Exercise >>
Write the listing out once more, with every line exactly as it stands.
★ ★ ★ ★ ★ ★ ★
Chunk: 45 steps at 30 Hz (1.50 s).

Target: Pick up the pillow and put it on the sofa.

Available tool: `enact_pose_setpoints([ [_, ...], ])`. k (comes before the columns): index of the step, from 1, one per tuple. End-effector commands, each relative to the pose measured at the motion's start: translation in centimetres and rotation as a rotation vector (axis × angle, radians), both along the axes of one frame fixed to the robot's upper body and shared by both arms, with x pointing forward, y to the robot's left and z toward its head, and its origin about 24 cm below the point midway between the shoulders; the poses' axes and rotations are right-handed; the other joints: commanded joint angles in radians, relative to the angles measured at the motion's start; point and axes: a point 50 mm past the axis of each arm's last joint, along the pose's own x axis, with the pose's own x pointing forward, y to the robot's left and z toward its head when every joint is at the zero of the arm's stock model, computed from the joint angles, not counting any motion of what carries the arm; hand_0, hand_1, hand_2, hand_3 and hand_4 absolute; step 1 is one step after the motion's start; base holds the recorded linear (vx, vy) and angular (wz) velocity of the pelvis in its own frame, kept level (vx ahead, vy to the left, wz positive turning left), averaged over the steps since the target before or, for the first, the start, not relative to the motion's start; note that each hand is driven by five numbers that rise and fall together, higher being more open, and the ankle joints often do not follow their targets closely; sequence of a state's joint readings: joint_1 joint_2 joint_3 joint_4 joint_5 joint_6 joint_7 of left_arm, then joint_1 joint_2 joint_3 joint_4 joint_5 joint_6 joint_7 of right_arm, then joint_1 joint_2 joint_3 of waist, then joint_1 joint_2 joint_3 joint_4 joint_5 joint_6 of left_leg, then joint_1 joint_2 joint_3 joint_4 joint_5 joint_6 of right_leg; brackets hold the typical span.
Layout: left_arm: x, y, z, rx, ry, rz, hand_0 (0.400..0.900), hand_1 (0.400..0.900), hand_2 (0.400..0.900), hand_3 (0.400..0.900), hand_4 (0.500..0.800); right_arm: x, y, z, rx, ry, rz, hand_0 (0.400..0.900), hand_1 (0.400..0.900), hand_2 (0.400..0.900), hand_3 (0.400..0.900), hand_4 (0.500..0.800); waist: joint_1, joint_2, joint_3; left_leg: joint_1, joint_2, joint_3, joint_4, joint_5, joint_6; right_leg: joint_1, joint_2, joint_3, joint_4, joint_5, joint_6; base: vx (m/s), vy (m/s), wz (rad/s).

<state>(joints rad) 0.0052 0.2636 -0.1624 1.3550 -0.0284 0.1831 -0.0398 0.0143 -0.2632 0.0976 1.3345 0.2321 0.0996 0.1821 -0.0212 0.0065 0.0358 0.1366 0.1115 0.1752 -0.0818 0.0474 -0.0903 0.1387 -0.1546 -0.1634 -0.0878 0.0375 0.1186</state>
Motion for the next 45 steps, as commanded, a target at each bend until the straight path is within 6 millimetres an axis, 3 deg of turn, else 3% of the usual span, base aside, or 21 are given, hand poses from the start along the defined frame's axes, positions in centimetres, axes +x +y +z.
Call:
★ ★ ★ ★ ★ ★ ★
Task output >>
Chunk: 45 steps at 30 Hz (1.50 s).

Target: Pick up the pillow and put it on the sofa.

Available tool: `enact_pose_setpoints([ [_, ...], ])`. k (comes before the columns): index of the step, from 1, one per tuple. End-effector commands, each relative to the pose measured at the motion's start: translation in centimetres and rotation as a rotation vector (axis × angle, radians), both along the axes of one frame fixed to the robot's upper body and shared by both arms, with x pointing forward, y to the robot's left and z toward its head, and its origin about 24 cm below the point midway between the shoulders; the poses' axes and rotations are right-handed; the other joints: commanded joint angles in radians, relative to the angles measured at the motion's start; point and axes: a point 50 mm past the axis of each arm's last joint, along the pose's own x axis, with the pose's own x pointing forward, y to the robot's left and z toward its head when every joint is at the zero of the arm's stock model, computed from the joint angles, not counting any motion of what carries the arm; hand_0, hand_1, hand_2, hand_3 and hand_4 absolute; step 1 is one step after the motion's start; base holds the recorded linear (vx, vy) and angular (wz) velocity of the pelvis in its own frame, kept level (vx ahead, vy to the left, wz positive turning left), averaged over the steps since the target before or, for the first, the start, not relative to the motion's start; note that each hand is driven by five numbers that rise and fall together, higher being more open, and the ankle joints often do not follow their targets closely; sequence of a state's joint readings: joint_1 joint_2 joint_3 joint_4 joint_5 joint_6 joint_7 of left_arm, then joint_1 joint_2 joint_3 joint_4 joint_5 joint_6 joint_7 of right_arm, then joint_1 joint_2 joint_3 of waist, then joint_1 joint_2 joint_3 joint_4 joint_5 joint_6 of left_leg, then joint_1 joint_2 joint_3 joint_4 joint_5 joint_6 of right_leg; brackets hold the typical span.
Layout: left_arm: x, y, z, rx, ry, rz, hand_0 (0.400..0.900), hand_1 (0.400..0.900), hand_2 (0.400..0.900), hand_3 (0.400..0.900), hand_4 (0.500..0.800); right_arm: x, y, z, rx, ry, rz, hand_0 (0.400..0.900), hand_1 (0.400..0.900), hand_2 (0.400..0.900), hand_3 (0.400..0.900), hand_4 (0.500..0.800); waist: joint_1, joint_2, joint_3; left_leg: joint_1, joint_2, joint_3, joint_4, joint_5, joint_6; right_leg: joint_1, joint_2, joint_3, joint_4, joint_5, joint_6; base: vx (m/s), vy (m/s), wz (rad/s).

<state>(joints rad) 0.0052 0.2636 -0.1624 1.3550 -0.0284 0.1831 -0.0398 0.0143 -0.2632 0.0976 1.3345 0.2321 0.0996 0.1821 -0.0212 0.0065 0.0358 0.1366 0.1115 0.1752 -0.0818 0.0474 -0.0903 0.1387 -0.1546 -0.1634 -0.0878 0.0375 0.1186</state>
Motion for the next 45 steps, as commanded, a target at each bend until the straight path is within 6 millimetres an axis, 3 deg of turn, else 3% of the usual span, base aside, or 21 are given, hand poses from the start along the defined frame's axes, positions in centimetres, axes +x +y +z.
Call:

There is no more to add to the answer.